Poco ha transcurrido desde el fallecimiento del líder sudafricano Nelson Mandela en 2013, año en el que la sociedad mundial lloró la pérdida de uno de los activistas más importantes que nos ha dado nuestra historia y que recoge, a modo de homenaje, el biopic, “Mandela: del Mito al Hombre”. Un largometraje realizado por el director británico Justin Chadwick que parte de la propia autobiografía autorizada del afamado activista. Todo un fantástico homenaje que sólo el séptimo arte podía rendirle.
La cinta parte desde sus comienzos como abogado de minorías, de aquellas personas que sufrían discriminación en la capital, Johanesburgo. Su interés por conseguir derechos para su pueblo, por erradicar el racismo y la opresión que imperaba en la ciudad, su lucha dio los primeros pasos al formar parte del Congreso Nacional Africano (CNA), pero, a causa de una serie de atentados, Mandela es juzgado para ser encarcelado durante 27 años. Una vida tras las rejas en las que sus convicciones se fortalecerían para desembocar en la presidencia de su país en 1994.

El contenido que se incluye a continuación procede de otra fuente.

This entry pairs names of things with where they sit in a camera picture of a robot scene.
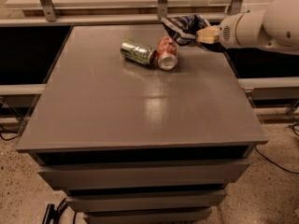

La sobriedad en la narración aporta una gran elegancia en una trama trabajada con sumo tacto para desmitificar al líder político. La dosificación del dramatismo y la emotividad facilitan la sensación de ligereza en un metraje que no deja de ser una sucesión de los acontecimientos más famosos de Mandela, pero que, a su vez, profundiza en los momentos más desconocidos, su vida privada durante sus dos matrimonios y posteriores divorcios, sus hijos, las crisis personales, etc. Más original que sus antecesoras, Chadwick le humaniza al aportar cierto intimismo con todos estos elementos entre sus manos, de tal forma que nos acerca un poco más a una de las personas más importantes de nuestra historia.